Friday, March 30, 2012

Canadian air force looks to poach pilots from the RAF

OTTAWA — Faced with a shortage of pilots, Canada’s air force is turning its attention to Britain and is looking to hire out-of-work military aviators from that country.

One has been hired so far, with another 20 to 25 skilled pilots and eight other personnel to be enrolled in the Canadian Forces sometime this year.

Britain is undertaking significant reductions to its defence budget and the Royal Air Force expects to cut 5,000 personnel over the next five years. Among those will be 170 pilots who are in various stages of training.

But that could provide a windfall for the Royal Canadian Air Force, which is looking to scoop up some of the laid-off pilots, according to documents obtained by the Citizen.

“Royal Air Force pilots are renowned for their advanced skill levels and many have trained or had experience with the Canadian Forces throughout most of their careers,” the documents produced last year point out.

“As part of this process, these individuals would eventually become Canadian citizens,” the documents note. As a result, Canada gets a significant benefit of skilled and experienced personnel who require minimal training, according to the military.

“Successful skilled ex-RAF enrollees will join the (Canadian Forces) in a phased approach over the coming four years,” Capt. Jean-François Lambert explained in an email Friday. “The goal is to achieve a swift and direct impact to address skilled personnel shortages by attracting candidates who require minimal conversion training.”
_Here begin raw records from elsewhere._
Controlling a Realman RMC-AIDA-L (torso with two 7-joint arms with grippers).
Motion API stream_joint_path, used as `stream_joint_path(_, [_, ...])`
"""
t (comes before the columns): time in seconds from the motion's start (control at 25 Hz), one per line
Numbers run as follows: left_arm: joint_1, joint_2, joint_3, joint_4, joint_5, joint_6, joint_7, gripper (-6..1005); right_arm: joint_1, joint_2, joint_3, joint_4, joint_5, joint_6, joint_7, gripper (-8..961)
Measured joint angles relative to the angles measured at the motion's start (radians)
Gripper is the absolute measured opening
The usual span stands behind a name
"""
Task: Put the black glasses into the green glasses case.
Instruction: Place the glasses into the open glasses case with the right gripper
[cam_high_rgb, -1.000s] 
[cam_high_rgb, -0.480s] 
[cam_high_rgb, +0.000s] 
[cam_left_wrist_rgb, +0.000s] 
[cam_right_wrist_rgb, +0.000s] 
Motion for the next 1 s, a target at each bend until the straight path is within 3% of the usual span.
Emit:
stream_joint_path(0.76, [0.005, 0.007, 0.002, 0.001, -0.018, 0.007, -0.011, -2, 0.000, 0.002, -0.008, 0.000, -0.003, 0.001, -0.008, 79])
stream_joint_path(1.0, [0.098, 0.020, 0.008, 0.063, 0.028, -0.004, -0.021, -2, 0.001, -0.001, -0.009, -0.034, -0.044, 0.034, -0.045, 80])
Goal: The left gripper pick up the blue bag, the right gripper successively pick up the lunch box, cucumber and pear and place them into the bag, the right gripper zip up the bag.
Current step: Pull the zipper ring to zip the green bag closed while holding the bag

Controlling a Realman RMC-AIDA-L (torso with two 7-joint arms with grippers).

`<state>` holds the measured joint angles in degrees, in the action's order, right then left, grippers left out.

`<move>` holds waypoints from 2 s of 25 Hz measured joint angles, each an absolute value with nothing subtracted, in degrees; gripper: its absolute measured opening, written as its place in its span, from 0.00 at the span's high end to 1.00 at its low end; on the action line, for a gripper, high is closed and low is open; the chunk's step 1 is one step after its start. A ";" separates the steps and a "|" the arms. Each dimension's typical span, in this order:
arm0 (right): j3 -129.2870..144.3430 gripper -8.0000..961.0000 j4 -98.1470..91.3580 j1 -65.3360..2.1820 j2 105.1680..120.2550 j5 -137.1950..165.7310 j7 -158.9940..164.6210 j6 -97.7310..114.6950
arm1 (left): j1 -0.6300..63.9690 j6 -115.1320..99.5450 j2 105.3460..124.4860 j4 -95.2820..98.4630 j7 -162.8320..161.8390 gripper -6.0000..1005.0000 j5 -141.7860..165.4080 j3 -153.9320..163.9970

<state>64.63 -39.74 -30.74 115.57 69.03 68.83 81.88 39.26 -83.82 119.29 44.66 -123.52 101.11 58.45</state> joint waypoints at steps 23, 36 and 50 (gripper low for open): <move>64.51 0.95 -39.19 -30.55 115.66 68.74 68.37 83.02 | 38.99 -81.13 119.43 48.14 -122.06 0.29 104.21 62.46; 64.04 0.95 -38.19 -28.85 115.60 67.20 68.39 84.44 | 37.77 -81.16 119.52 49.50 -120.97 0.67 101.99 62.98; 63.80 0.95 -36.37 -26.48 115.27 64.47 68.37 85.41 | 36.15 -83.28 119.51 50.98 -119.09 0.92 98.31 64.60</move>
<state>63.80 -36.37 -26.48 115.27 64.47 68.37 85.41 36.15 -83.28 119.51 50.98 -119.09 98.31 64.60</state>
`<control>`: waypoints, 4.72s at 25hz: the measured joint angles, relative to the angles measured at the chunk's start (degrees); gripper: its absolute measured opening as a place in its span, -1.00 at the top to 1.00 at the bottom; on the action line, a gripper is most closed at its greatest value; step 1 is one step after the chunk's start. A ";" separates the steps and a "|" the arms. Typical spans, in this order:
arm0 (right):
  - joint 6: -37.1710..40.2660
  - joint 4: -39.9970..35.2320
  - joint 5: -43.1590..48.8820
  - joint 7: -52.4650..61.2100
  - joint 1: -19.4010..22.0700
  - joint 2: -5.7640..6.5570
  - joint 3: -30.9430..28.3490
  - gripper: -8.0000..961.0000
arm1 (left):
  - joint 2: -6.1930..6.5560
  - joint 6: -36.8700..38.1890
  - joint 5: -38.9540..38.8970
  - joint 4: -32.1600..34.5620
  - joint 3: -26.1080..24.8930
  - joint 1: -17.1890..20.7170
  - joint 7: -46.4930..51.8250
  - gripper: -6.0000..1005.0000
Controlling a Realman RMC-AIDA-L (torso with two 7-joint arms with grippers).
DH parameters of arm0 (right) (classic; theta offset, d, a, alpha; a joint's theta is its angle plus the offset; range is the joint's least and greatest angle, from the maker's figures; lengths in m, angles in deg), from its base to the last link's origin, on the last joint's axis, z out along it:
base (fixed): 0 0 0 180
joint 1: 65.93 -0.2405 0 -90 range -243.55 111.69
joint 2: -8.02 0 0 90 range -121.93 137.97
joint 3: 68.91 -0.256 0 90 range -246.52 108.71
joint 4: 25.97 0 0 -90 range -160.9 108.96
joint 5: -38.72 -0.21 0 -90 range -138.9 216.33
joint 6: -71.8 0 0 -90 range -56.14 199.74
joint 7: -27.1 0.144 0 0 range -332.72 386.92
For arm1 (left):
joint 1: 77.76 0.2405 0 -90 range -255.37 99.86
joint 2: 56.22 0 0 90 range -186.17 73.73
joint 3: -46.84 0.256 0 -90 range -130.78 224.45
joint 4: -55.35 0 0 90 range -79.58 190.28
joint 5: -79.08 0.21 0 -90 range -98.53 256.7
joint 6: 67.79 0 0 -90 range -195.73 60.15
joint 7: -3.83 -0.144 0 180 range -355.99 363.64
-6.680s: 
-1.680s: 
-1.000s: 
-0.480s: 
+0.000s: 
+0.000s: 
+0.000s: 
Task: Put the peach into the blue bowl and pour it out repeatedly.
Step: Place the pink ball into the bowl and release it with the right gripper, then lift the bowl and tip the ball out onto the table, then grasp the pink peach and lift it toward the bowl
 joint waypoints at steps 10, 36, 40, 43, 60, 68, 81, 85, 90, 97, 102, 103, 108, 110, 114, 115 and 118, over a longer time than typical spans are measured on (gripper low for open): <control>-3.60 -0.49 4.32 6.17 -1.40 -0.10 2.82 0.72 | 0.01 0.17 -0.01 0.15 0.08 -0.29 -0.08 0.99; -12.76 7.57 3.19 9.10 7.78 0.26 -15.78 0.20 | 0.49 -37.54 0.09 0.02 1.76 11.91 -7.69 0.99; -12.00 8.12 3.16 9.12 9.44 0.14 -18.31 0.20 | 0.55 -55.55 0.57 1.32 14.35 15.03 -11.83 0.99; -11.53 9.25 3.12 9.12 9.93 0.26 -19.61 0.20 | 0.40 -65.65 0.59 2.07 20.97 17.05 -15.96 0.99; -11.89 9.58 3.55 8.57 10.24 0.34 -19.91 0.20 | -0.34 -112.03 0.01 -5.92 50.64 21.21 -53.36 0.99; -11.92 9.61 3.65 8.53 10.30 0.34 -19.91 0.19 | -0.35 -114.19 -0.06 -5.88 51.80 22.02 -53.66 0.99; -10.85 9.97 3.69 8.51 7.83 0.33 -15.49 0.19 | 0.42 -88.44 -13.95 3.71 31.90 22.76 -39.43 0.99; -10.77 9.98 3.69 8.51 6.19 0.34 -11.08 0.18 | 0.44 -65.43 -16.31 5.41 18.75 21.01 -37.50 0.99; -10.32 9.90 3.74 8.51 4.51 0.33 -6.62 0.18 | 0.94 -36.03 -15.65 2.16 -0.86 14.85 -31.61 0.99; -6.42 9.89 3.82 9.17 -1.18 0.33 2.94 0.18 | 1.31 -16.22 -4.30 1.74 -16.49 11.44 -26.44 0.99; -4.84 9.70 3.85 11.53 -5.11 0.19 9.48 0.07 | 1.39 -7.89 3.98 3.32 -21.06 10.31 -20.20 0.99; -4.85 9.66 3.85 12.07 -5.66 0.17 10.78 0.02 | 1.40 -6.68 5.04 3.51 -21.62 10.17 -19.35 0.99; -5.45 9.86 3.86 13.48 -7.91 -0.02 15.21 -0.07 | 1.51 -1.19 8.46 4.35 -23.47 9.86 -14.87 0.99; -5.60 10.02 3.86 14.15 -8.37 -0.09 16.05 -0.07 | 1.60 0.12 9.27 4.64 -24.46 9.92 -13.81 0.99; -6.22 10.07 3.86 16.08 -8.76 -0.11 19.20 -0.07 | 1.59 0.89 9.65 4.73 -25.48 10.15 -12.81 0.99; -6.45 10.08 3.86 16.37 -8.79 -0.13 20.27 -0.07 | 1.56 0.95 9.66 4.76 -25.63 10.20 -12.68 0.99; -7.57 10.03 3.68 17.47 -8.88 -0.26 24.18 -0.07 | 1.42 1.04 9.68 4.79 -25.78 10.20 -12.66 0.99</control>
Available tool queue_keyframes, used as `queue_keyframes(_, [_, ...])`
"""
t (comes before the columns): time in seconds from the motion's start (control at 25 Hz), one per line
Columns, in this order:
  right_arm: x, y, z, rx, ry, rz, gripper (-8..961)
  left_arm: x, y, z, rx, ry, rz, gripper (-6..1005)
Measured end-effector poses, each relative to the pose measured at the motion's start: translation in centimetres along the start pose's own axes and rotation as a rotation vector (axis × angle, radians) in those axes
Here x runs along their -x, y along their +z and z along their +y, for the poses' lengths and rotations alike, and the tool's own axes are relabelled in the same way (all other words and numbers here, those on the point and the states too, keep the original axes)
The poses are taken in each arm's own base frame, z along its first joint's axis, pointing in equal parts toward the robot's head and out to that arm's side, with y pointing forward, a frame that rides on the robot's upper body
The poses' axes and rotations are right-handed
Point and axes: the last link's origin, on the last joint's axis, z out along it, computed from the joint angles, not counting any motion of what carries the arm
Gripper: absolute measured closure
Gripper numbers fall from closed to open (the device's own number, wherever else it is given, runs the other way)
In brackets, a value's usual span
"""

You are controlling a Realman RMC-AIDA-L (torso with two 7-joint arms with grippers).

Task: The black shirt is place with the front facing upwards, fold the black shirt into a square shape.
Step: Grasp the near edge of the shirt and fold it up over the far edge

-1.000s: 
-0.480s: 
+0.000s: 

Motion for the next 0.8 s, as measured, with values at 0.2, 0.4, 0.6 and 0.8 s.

The first ex-RAF pilot was enrolled into the RCAF in November and the service expects to accept another 20-25 pilots and eight air combat systems officers this year, he added.

It is unclear how many ex-RAF pilots Canada hopes to eventually hire.

Last year the Citizen revealed the air force was not training enough pilots to meet its needs while at the same time it faced a wave of retirements as well as the recruiting of skilled staff by commercial airlines.

Lt.-Gen. André Deschamps, the head of the air force, had told Vice Admiral Bruce Donaldson, the vice chief of the defence staff, that he could not produce the 125 new pilots he needed each year, according to a Defence Department document leaked to the Citizen.

To fill part of the gap, the air force had asked its retired pilots to rejoin the service.

Canada’s air force is also facing what it calls an “experience gap.” It has recently recruited members with limited experience and a large number of members who are close to retirement. What it doesn’t have are enough personnel with a mid-range of experience who can perform both operations and conduct training.

The initiative to recruit former RAF personnel “will help stem personnel shortages and mitigate our experience gap,” noted Lambert.

The Canadian government has significantly increased the pay and benefits for the military over the years. But like a number of employers, the air force is facing the loss of baby boomers who are reaching the end of their careers.

At the same time, civilian companies such as Air Canada are recruiting members of the RCAF.

The RCAF has also had difficulties attracting personnel to other aviation jobs.

Last year, the Citizen reported that the service was launching a drive to find more flight engineers for search-and-rescue helicopters as it struggled to fill those ranks decimated by retirements and recruitment of highly trained staff by private firms.

The exodus of flight engineers has been building over the last several years, with a 2010 air force report warning that such personnel levels were “dangerously low.”

That situation could become even worse as over 60 per cent of the air force’s flight engineers are in a position to retire with pensions, air force officers have warned.

Flight engineers play a critical role on the helicopters, operating the rescue hoist, helping guide the aircraft as it manoeuvres in confined areas, and performing the job of an inflight mechanic.

A Canadian Forces “Tiger Team” report in April 2010 highlighted the problems, noting there were only 12 operational flight engineers available to support the search and rescue mandate for the main search and rescue (SAR) units.